Activity: Your response should be every line of the data, written out exactly.

Data provided:
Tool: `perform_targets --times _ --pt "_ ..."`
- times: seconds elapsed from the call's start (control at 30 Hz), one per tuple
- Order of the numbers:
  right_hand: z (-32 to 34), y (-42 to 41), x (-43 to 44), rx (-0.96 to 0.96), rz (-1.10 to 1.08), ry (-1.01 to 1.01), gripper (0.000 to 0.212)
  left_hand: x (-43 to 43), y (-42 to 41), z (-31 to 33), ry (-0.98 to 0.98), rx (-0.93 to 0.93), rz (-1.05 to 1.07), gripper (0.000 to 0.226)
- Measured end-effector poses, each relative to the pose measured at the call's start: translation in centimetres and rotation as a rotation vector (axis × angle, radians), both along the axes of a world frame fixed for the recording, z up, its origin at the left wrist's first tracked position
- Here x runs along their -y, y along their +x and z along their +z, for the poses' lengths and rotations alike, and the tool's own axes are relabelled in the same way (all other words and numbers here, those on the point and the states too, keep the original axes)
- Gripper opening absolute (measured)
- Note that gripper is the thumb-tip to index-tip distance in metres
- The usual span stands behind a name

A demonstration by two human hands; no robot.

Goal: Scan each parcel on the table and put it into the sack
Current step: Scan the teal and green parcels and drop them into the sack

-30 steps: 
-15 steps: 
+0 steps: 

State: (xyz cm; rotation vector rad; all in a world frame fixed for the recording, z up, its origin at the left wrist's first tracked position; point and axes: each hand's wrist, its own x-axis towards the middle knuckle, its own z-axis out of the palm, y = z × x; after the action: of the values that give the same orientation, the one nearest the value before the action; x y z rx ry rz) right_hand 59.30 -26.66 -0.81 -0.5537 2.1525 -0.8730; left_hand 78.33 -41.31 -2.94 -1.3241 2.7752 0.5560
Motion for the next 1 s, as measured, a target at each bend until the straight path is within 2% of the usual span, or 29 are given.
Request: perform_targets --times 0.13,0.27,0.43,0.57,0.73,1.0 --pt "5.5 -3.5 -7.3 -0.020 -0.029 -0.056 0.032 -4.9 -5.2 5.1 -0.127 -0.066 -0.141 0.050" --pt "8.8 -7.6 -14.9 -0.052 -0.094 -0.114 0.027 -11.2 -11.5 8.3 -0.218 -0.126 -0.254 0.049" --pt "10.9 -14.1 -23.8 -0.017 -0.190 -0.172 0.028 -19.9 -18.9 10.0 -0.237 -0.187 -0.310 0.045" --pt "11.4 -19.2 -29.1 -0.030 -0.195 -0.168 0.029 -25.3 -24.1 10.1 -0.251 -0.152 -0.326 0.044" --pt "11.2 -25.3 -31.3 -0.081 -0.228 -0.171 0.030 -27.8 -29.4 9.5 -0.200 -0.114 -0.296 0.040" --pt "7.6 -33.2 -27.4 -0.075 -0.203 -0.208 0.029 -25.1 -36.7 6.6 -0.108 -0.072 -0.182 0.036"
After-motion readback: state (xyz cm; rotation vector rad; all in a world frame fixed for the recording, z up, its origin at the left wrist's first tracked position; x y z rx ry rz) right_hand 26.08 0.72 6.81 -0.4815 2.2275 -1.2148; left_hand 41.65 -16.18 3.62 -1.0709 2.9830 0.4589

Expected answer:
Tool: `perform_targets --times _ --pt "_ ..."`
- times: seconds elapsed from the call's start (control at 30 Hz), one per tuple
- Order of the numbers:
  right_hand: z (-32 to 34), y (-42 to 41), x (-43 to 44), rx (-0.96 to 0.96), rz (-1.10 to 1.08), ry (-1.01 to 1.01), gripper (0.000 to 0.212)
  left_hand: x (-43 to 43), y (-42 to 41), z (-31 to 33), ry (-0.98 to 0.98), rx (-0.93 to 0.93), rz (-1.05 to 1.07), gripper (0.000 to 0.226)
- Measured end-effector poses, each relative to the pose measured at the call's start: translation in centimetres and rotation as a rotation vector (axis × angle, radians), both along the axes of a world frame fixed for the recording, z up, its origin at the left wrist's first tracked position
- Here x runs along their -y, y along their +x and z along their +z, for the poses' lengths and rotations alike, and the tool's own axes are relabelled in the same way (all other words and numbers here, those on the point and the states too, keep the original axes)
- Gripper opening absolute (measured)
- Note that gripper is the thumb-tip to index-tip distance in metres
- The usual span stands behind a name

A demonstration by two human hands; no robot.

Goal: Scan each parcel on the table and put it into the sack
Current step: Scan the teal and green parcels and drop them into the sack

-30 steps: 
-15 steps: 
+0 steps: 

State: (xyz cm; rotation vector rad; all in a world frame fixed for the recording, z up, its origin at the left wrist's first tracked position; point and axes: each hand's wrist, its own x-axis towards the middle knuckle, its own z-axis out of the palm, y = z × x; after the action: of the values that give the same orientation, the one nearest the value before the action; x y z rx ry rz) right_hand 59.30 -26.66 -0.81 -0.5537 2.1525 -0.8730; left_hand 78.33 -41.31 -2.94 -1.3241 2.7752 0.5560
Motion for the next 1 s, as measured, a target at each bend until the straight path is within 2% of the usual span, or 29 are given.
Request: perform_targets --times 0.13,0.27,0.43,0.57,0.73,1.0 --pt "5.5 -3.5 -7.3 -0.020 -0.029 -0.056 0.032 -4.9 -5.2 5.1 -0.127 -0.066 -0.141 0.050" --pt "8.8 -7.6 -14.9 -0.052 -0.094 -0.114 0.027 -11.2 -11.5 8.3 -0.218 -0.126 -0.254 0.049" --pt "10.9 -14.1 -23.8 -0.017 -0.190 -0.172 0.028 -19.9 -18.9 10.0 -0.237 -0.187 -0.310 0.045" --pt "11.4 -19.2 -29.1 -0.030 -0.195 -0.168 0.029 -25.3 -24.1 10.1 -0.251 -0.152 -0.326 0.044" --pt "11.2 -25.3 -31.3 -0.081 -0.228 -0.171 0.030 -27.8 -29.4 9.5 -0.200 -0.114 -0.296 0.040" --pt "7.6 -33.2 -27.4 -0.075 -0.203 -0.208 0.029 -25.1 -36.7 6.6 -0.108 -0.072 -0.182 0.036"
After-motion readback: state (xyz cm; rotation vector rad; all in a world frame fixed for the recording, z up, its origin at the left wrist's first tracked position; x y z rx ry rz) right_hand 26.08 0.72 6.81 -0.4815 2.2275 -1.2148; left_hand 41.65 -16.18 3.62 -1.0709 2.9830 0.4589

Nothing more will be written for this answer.